Exercise inputs:
-------------------------

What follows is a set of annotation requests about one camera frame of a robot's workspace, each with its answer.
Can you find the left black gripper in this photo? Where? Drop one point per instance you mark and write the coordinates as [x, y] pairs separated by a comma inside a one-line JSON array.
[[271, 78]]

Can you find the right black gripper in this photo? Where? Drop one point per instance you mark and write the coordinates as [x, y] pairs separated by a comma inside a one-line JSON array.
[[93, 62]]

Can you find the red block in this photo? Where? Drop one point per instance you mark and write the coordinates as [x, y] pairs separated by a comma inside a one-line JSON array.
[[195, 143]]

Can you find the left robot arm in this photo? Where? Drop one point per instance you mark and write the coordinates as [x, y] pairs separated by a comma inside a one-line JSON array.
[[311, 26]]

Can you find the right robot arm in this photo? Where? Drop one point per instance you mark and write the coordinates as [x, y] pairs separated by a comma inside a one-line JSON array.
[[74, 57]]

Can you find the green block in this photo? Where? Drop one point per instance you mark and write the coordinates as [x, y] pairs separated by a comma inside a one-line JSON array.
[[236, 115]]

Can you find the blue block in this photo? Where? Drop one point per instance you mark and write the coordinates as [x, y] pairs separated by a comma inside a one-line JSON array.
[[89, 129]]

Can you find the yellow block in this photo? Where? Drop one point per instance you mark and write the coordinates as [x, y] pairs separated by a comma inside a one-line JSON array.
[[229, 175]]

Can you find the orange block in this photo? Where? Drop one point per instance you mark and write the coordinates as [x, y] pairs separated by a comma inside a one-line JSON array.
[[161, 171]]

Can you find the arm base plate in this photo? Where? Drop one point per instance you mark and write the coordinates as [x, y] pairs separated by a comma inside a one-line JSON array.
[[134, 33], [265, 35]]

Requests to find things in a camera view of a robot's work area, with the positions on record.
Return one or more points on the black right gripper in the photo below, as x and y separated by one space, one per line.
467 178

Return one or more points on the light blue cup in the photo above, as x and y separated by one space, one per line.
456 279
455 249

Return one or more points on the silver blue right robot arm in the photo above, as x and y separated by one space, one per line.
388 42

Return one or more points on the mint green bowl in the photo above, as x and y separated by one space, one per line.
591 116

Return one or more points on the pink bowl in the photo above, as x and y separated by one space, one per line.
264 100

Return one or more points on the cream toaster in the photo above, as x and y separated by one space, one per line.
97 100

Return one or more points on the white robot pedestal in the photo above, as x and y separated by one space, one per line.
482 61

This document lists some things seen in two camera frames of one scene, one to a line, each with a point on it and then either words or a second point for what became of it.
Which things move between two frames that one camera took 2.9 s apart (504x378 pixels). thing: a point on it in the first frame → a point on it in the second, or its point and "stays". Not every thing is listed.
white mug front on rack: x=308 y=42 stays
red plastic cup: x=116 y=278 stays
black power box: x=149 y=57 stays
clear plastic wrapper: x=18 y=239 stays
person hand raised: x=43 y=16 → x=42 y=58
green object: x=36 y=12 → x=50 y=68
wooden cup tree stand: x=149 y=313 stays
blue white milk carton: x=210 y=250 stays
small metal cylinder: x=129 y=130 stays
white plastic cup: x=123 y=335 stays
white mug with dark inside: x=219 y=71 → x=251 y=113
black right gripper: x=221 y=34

-------------------------

Task instructions: Taking the entries above, restate exactly those lines that fall between the line with "Return one or more points on the black" and the line with "This document lists", keeping both of those lines too.

Response to this exercise:
Return one or more points on the black right gripper in the photo below, as x and y separated by one space, one per line.
467 178

Return one or more points on the light blue cup in the photo above, as x and y separated by one space, one per line.
456 279
455 249

Return one or more points on the silver blue right robot arm in the photo above, as x and y separated by one space, one per line.
388 42

Return one or more points on the mint green bowl in the photo above, as x and y separated by one space, one per line.
591 116

Return one or more points on the pink bowl in the photo above, as x and y separated by one space, one per line.
264 100

Return one or more points on the cream toaster in the photo above, as x and y separated by one space, one per line.
97 100

Return one or more points on the white robot pedestal in the photo above, as x and y separated by one space, one per line.
482 61

This document lists some things seen in two camera frames of one scene, one to a line, each with a point on it and then either words or a second point for what became of it.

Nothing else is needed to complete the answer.